Remember that you have many financing options for a mortgage, even with
a bankruptcy in your past.
Judy -
Mortgage Loan Approval Sometimes Need a Human Touch
Posted on January 27th, 2009 No commentsKristin Abouelata – Home Loans asked:
In the mid 1990’s, the mortgage industry saw the credit score and its predictive power to assess a borrower’s ability to repay a mortgage step into the limelight as one of the most indicative factors for loan approval. After conducting statistical test after statistical test, Fannie, Freddie and Ginnie, the 3 big lending institutions, mandated that the credit score should be used in conjunction with manual underwriting to assess loan approval. Not too long after, automated underwriting systems (AUS) were developed that expedited and streamlined the underwriting process even further for lenders. A loan officer today simply inputs a borrower’s key information into the preferred underwriting automatic engine, such as his/her credit score, income, amount being borrowed, cash reserves, employment and housing history, and the value of the property. A response is returned by the underwriting engine recommending approval or denial for the loan.
If your loan receives a denial from an AUS, the buck doesn’t necessarily stop there. Life happens to people, and oftentimes it’s going to take a real live person understanding the nuances of a file to make an underwriting decision. That’s when your lender may suggest submitting your file to underwriting for a manual review. After all, not everything in life can be automatic, right?
A perfect scenario for a manually underwritten file would be someone who has no credit scores. No credit scores? Yes, it is possible. I’ve had customers who, being old school and always having paid for everything in cash, had never established traditional credit lines that reported to credit reporting bureaus. In a case such as this one, I had to submit non-traditional lines of credit to underwriting, something a machine can’t assess. This means I had my customer bring in bills he had paid on time for the past year to create a credit history. Typical ones used are car insurance, utility bills, cell phone bills and cable bills. You can expect to have to provide 3-4 different trade lines if you haven’t established a traditional credit history and score.
“The most typical reason we see a file submitted to us for manual underwriting is for either no credit score or an error reported on a credit report,” reflects Patricia Haynes, onsite Government Underwriter at Mortgage Investors Group. “For instance a judgement that doesn’t really belong to the borrower. Maybe it’s really Dad’s judgement reflected on the son’s report because Junior and Dad have the same name. That’s when I can overwrite an AUS decision because I have the documentation to support my decision to do so in front of me.”

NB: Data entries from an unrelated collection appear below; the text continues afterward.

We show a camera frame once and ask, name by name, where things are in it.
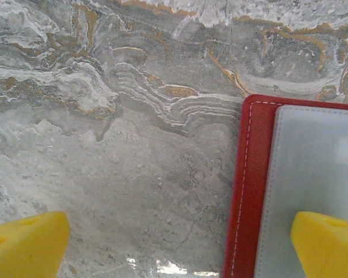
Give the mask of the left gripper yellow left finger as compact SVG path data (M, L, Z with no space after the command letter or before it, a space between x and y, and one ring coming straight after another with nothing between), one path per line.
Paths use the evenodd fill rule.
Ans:
M62 211L0 224L0 278L56 278L69 237Z

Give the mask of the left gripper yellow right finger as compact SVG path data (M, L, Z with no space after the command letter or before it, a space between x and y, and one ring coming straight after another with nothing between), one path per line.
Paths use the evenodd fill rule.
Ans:
M290 237L306 278L348 278L348 221L300 211Z

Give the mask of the red leather card holder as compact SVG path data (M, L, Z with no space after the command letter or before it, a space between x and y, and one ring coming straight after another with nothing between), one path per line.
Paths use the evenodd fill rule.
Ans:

Another very common reason to submit a loan for a manual underwrite is when your customer’s credit score is below 620 and gets an AUS denial. If this is the case with your loan, be prepared to provide more than average documentation about your credit history, as well as written explanations as to why your credit score has suffered recently. Maybe two years ago you had a financial meltdown due to a medical illness, but in the last twelve months, you can prove you are back on your game and have been repaying debt. However, your credit scores haven’t exactly caught up with your actions. An underwriter is going to piece together the different aspects of your file and see if it makes sense. Your home lender should be able to review your file and guide you as to what documentation an underwriter will want from you to grant you loan approval.
Naturally, if your credit score is really low and you have very little explanation for your state of credit affairs other than you failed to pay your bills on time, don’t hold your breath for loan approval. An underwriter can see through smoke and mirrors. After looking at files as long as they have, they can basically sniff out a loan that has merit from the ones that are too risky.
So, even as our world gets more and more automated every day, it’s nice to know that you can’t replace genuine common sense, even in the mortgage industry. And it’s nice to know that you can plead your case for credit worthiness to a real live human being.